简体   繁体   中英

How to read and manipulate multiple CSV files using pandas and for-loop?

I want to read a list of CSV files, for example exon_kipan.00001.csv, exon_kipan.00002.csv, exon_kipan.00003.csv, and exon_kipan.00004.csv (24 files in total), and then perform a series of operations using pandas before concatenating the dataframes.

For a single file, I would do:

df= pd.read_csv("exon_kipan.csv", sep="\t", index_col=0, low_memory=False)
df= df[df.columns[::3]]
df= df.T 
del df[df.columns[0]]
df.index = df.index.str.upper()
df= df.sort_index()
df.index = ['-'.join( s.split('-')[:4]) for s in df.index.tolist() ]
df.rename_axis(None, axis=1, inplace=True)
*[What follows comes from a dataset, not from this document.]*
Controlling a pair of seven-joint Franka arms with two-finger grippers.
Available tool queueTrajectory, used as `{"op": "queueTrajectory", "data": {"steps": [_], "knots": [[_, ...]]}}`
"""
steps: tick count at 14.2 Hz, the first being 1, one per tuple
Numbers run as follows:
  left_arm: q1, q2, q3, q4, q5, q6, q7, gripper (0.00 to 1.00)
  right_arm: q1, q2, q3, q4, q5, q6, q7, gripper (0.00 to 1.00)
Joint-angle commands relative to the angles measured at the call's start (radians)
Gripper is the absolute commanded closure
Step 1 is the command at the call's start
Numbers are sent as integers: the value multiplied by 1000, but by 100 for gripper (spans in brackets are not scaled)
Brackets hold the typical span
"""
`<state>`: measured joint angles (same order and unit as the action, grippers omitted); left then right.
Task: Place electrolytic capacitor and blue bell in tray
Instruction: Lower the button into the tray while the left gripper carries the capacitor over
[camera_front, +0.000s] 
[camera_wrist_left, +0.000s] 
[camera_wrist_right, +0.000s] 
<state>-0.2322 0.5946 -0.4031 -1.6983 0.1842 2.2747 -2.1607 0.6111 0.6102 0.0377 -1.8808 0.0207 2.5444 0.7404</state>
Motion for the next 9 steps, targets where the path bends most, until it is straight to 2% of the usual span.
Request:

However, now I want to read, manipulate, and concatenate multiple files.

filename = '/work/exon_kipan.{}.csv'
df_dict = {}
exon_clin_list = []
for i in range(1, 25):
    df_dict[i] = pd.read_csv(filename, sep="\t", index_col=0, low_memory=False)
    df_dict[i] = df_dict[i][df_dict[i].columns[::3]]
    df_dict[i] = df_dict[i].T
    del df_dict[i][df_dict[i].columns[0]]
    df_dict[i].index = df_dict[i].index.str.upper()
    df_dict[i] = df_dict[i].sort_index()
    df_dict[i].index = ['-'.join( s.split('-')[:4]) for s in df_dict[i].index.tolist() ]
    df_dict[i].rename_axis(None, axis=1, inplace=True)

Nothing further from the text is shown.